Task instructions.
Scan the entries for the word "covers" and return every line that has it.

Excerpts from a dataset
---+---

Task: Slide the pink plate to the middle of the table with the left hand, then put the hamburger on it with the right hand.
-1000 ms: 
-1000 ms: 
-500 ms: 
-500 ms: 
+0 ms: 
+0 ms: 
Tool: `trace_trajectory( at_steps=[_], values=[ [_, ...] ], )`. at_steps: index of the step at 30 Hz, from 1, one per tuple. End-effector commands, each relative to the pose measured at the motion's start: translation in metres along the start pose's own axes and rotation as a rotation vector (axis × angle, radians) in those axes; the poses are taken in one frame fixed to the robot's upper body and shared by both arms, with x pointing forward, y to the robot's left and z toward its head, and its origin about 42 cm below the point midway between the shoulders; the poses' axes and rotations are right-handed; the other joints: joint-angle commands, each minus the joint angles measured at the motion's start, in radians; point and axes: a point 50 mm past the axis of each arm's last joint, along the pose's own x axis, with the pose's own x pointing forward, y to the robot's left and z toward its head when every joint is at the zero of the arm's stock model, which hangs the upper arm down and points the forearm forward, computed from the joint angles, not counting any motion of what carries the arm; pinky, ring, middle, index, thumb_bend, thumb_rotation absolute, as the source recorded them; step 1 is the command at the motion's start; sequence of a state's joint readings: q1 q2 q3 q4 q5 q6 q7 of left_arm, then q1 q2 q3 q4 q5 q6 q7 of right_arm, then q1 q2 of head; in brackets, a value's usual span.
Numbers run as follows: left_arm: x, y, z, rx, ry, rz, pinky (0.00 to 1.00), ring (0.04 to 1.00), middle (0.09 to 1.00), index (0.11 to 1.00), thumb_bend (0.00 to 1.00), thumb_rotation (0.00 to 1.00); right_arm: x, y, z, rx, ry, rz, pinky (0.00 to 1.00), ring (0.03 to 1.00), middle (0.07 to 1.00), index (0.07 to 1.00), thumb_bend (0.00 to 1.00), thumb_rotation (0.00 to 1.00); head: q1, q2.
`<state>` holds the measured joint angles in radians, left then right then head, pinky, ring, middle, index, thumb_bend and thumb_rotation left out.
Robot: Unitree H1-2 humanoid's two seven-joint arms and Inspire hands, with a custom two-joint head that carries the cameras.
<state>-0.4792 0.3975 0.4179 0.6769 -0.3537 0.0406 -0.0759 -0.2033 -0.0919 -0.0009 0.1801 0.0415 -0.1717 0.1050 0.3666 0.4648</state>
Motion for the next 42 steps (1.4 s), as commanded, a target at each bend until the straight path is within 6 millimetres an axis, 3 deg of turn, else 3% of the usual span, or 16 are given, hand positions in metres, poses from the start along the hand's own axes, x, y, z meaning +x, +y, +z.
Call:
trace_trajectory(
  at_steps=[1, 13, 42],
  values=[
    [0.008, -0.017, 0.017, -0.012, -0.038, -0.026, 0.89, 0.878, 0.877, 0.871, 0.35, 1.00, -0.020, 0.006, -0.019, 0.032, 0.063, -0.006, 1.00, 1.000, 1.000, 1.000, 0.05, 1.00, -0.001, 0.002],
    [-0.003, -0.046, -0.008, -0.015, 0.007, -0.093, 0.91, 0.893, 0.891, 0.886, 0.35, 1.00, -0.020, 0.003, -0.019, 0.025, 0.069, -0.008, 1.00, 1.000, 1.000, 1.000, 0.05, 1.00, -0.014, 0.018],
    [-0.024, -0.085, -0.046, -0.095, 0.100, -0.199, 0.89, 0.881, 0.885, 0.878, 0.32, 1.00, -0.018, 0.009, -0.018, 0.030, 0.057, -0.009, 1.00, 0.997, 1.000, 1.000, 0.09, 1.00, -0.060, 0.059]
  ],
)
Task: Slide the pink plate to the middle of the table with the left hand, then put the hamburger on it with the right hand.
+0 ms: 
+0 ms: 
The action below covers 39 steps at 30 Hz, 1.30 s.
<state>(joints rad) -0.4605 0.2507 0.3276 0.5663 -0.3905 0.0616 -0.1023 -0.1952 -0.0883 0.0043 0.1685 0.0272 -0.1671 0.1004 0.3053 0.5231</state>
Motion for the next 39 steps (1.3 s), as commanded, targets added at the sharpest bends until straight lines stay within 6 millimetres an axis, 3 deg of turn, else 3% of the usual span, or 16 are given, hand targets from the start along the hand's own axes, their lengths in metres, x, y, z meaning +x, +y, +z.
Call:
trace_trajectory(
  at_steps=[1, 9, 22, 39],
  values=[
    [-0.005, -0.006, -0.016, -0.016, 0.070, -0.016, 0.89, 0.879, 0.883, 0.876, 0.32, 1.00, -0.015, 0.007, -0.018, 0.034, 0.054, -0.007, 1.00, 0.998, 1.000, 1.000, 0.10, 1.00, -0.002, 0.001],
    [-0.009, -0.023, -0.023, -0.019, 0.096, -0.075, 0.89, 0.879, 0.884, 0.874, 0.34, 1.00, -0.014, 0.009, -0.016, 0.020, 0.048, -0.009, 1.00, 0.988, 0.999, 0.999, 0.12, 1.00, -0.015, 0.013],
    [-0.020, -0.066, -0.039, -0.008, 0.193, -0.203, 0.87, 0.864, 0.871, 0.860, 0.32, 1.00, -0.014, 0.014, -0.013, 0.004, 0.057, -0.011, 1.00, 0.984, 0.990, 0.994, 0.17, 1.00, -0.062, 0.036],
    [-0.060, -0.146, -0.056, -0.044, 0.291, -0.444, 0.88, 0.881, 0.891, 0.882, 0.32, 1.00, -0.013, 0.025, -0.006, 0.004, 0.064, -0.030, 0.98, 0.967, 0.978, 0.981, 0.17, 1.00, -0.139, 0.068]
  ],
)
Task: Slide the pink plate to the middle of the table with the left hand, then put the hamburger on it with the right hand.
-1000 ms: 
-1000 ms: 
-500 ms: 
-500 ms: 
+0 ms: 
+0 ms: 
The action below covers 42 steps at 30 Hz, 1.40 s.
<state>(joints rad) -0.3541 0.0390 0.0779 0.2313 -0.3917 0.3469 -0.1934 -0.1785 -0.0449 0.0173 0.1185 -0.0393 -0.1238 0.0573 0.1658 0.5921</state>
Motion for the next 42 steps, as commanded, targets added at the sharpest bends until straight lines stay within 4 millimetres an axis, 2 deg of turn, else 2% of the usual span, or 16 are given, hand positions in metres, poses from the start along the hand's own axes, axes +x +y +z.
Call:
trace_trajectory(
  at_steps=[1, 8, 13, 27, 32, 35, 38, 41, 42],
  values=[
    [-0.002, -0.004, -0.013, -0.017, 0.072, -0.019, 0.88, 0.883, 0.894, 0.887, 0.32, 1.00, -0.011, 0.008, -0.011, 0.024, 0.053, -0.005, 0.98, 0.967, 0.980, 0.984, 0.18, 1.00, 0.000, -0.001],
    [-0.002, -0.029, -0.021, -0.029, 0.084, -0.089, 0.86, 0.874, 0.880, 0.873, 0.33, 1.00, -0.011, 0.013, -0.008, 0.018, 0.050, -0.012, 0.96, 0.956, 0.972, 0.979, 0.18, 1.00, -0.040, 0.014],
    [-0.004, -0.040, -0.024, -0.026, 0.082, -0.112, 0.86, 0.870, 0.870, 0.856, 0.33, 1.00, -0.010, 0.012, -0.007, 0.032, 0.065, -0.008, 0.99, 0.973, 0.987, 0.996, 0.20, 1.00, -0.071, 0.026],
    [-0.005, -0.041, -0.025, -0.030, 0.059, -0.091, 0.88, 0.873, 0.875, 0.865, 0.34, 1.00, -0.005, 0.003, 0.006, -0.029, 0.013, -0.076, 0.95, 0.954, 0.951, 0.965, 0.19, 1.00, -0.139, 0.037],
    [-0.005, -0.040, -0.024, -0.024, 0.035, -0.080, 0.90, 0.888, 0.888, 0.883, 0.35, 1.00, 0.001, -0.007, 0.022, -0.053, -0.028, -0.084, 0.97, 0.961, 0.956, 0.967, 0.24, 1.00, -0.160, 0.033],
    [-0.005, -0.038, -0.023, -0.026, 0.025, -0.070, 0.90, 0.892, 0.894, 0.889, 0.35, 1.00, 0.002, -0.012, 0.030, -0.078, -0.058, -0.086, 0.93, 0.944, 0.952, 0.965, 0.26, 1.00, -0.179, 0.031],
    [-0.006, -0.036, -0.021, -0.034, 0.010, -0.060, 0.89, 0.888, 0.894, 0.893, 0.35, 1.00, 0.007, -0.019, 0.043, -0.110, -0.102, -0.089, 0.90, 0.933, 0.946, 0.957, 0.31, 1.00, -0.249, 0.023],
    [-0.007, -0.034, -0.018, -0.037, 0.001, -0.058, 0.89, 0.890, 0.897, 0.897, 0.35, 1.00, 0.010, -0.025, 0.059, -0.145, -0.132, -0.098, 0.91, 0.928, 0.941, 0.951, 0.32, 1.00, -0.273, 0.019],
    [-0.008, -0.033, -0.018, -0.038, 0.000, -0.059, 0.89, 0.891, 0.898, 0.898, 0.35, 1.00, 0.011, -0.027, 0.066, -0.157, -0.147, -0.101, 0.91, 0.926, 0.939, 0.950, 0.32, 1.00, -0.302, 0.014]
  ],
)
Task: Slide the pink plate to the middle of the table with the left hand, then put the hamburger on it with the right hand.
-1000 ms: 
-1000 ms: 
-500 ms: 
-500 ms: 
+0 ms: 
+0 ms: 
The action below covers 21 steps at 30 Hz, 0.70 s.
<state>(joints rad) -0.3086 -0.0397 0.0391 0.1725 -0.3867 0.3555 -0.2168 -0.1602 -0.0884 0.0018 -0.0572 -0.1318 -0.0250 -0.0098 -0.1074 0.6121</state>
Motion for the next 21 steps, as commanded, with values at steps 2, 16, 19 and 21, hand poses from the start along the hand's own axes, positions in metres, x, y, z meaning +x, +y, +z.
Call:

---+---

Response area.
The action below covers 39 steps at 30 Hz, 1.30 s.
The action below covers 42 steps at 30 Hz, 1.40 s.
The action below covers 21 steps at 30 Hz, 0.70 s.

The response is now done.